Я видел школы, на картинках и в фильмах – большие здания, зелёные дворы и куча народа, но всё было не так с моей. Четырёхэтажное серое здание с квадратными окнами-бойницами, стена к стене с соседними серыми домами, чуть подальше от дороги, чем они. И высокий забор, чёрный забор, и на узком плацу за ним – отец сказал, что это плац, – судьбе было угодно выстроить в линейку и в затылок, выстроить всех тех, кому надлежало быть рядом, тебя и меня. Они почти опоздали, но я видел тебя из-за забора, прутья решётки рассекали тебя на левую сторону и правую.

– Наша школа, – говорили нам, – третья школа имени Александра Говардова – это особенная школа. Мы всегда были лучшими. Во всём городе. Наши дети занимали первые места на олимпиадах и конкурсах, наши дети поступают в самые престижные вузы, не только в Дементьевске-Тиманском, но и в Москве, в Ленинграде. – И в очках, которые говорили нам, сверкало солнце, не бывшее в небе.

А Фил смотрел на тебя – она стояла рядом, а я смотрел. Ты смотрела на блики в стёклах очков – ты тогда ещё не носила очков. Ты смотрела на блики, и поворачивала голову, и золотые волосы над белыми плечами. Я видел – они выбивались из причёски, один, и второй, и третий, и золотые сияли пред серой стеной, за чёрным забором. Ты смотрела на блики и поворачивала голову. Её волосы были золотыми лепестками, и она – подсолнухом, поворачиваясь за солнцем, которого там не было.

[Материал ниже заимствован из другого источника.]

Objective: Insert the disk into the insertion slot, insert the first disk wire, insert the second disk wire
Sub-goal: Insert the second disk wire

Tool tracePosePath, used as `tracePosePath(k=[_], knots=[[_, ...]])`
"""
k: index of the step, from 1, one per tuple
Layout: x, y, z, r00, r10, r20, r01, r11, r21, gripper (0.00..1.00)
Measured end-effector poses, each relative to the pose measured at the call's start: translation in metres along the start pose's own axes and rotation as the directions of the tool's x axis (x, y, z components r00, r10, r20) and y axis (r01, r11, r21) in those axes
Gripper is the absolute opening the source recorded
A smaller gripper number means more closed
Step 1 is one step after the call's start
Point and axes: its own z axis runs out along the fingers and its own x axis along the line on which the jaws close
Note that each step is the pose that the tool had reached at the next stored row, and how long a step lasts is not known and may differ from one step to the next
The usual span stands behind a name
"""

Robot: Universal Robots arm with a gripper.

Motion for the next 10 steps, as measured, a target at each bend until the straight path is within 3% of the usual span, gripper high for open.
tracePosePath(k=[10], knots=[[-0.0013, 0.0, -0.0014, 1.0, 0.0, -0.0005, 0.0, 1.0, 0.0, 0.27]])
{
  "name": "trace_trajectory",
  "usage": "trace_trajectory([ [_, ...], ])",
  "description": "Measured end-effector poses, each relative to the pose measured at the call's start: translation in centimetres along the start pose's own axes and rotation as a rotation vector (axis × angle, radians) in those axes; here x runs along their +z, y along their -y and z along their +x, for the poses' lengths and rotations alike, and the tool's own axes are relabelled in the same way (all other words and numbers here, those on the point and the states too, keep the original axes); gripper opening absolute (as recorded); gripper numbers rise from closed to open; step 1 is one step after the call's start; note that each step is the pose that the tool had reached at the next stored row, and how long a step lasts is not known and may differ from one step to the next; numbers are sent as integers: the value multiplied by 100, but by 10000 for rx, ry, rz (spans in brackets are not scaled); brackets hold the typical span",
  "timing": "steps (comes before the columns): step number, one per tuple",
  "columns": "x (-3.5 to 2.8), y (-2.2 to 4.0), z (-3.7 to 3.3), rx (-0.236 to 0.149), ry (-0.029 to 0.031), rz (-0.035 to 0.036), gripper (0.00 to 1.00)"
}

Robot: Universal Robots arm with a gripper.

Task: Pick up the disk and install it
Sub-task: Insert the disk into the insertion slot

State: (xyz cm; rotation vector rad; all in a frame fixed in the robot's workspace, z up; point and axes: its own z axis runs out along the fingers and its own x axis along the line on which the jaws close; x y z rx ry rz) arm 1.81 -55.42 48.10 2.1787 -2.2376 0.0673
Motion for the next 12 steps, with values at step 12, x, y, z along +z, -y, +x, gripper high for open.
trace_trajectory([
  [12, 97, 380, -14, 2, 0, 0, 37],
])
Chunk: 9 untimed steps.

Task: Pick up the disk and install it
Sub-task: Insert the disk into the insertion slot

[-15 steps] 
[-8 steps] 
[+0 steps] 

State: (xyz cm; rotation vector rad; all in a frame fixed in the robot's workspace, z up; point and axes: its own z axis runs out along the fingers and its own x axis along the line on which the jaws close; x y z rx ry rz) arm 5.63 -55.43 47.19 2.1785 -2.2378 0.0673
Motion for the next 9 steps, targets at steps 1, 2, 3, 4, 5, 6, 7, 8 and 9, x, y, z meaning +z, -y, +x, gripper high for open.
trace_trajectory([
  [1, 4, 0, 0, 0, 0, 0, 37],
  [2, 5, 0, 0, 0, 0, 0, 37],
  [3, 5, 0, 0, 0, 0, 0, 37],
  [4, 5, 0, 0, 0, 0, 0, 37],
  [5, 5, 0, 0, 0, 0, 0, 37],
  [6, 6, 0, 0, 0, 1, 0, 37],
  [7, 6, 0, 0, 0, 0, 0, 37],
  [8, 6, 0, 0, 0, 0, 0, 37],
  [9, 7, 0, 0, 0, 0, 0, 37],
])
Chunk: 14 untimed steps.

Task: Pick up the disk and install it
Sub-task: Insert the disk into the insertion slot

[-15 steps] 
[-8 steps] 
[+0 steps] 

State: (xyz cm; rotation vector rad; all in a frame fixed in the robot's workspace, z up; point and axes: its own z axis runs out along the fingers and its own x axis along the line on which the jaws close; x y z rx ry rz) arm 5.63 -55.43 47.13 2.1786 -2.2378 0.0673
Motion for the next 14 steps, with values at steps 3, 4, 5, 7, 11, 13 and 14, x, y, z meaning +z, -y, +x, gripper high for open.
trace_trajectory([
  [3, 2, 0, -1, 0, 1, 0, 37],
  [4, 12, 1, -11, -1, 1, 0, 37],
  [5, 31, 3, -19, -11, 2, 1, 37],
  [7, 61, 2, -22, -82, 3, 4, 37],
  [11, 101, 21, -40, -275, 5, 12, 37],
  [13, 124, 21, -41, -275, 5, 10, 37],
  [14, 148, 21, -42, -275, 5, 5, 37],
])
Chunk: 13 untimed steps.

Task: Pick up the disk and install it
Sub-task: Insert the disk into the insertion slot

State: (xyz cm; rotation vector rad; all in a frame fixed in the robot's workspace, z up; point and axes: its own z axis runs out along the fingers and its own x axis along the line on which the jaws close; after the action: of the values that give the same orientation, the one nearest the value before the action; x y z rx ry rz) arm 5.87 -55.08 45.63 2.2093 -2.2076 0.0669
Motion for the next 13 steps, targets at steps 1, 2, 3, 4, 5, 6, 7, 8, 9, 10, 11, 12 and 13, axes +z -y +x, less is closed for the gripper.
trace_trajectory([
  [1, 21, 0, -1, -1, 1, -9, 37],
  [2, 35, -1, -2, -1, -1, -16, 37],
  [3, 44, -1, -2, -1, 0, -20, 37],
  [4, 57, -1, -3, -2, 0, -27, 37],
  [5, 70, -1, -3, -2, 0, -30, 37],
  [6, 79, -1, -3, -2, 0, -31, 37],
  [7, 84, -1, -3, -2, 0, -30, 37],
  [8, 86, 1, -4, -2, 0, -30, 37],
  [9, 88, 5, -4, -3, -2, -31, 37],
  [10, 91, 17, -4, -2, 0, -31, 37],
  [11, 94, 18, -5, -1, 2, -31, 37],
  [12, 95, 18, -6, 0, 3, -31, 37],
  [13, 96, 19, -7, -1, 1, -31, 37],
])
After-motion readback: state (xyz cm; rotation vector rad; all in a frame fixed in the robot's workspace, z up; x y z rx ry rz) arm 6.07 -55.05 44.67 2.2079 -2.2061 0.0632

– У нас небольшая школа. Здесь все ученики, с первого класса по одиннадцатый. – И я окинул взглядом плац. – Нас всего четыреста четырнадцать человек, но у нас нет посредственных детей, и наши педагоги…

Я смотрел кругом, но видел только тебя. И тогда Фил понял – это надолго. Он долго будет смотреть.

– Вы – ученики третьей школы. Будьте достойны…

Человек в тяжёлом галстуке поднял и посадил на плечо девочку, с тобою рядом стоявшую. И дал в руки звонок. Фил понял в тот момент, что хочет его ударить, головою в пах, и свалить наземь. Я кивнул тебе – но зачем, Фил не знал зачем. Ведь ты смотрела на меня, но не смотрела на меня, во мне не было солнца.

Мы брели с отцом по пыльной Пороховой. Одинаково шли мы с ним – он положил руки в карманы брюк, и голову свесил, и Фил тоже. Так шли.

– Хочешь мороженого? – спросил отец. – Давай зайдём куда-нибудь.

Куда-нибудь – это кафе на углу Пантелеевского, это всегда так было. Но Фил не хотел мороженого.

– Пап, а кто такой Александр Говардов? И почему в честь него назвали школу?

Но отец не отвечал ничего. Он не знал, кто такой Александр Говардов, – можно быть взрослым и не знать этого и ещё чего-то. Важно не знать, не так ли. Важно понимать главное, как отец говорил, – принципы, на которых всё построено.

Вечером, тем вечером о принципах я не думал, а говорили вокруг меня. Вечером приезжал дедушка, и спорили долго. Он уже не работал в университете, он приезжал на чёрной «Волге», вечером, и ночью уезжал, и это продолжалось долго. С ним приехал человек чуть моложе и чуть выше отца, с залысиной и маленькой чёрной бородой. А у отца не было бороды, только залысина. И очки. У того человека тоже были очки.

Я видел – глазами своими видел, как прикатили дедушке кресло – к журнальному столу поближе. И тот сидел на стуле, с большой медной пепельницей в руке. Они говорили о принципах. Моя комната – между кухней и гостиной; говорили о принципах.